EXERCISE GOAL
Determine how many lines in the listing hold "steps" and give only that number.

PROVIDED MATERIAL
====================

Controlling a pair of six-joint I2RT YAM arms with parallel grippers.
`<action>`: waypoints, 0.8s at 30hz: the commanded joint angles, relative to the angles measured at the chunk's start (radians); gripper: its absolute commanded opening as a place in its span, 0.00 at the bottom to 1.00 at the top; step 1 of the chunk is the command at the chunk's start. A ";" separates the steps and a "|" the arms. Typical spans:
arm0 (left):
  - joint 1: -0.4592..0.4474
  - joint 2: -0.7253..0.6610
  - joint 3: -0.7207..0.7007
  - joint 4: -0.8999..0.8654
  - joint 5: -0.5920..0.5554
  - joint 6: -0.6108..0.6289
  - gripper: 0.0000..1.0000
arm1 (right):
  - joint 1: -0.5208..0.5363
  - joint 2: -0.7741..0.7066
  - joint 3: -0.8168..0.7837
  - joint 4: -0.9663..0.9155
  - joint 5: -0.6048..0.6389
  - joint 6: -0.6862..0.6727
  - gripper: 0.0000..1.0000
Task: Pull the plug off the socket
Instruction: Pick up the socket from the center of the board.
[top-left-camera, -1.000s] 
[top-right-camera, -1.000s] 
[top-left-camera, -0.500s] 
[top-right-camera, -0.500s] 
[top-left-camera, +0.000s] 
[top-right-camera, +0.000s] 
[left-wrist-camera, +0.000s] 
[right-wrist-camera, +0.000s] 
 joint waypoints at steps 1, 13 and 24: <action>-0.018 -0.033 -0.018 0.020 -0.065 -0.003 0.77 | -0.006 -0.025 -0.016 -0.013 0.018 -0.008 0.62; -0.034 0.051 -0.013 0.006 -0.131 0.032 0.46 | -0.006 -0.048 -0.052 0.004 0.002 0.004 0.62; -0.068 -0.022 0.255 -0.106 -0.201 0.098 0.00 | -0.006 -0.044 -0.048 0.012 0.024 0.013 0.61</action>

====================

SOLUTION TO THIS EXERCISE
2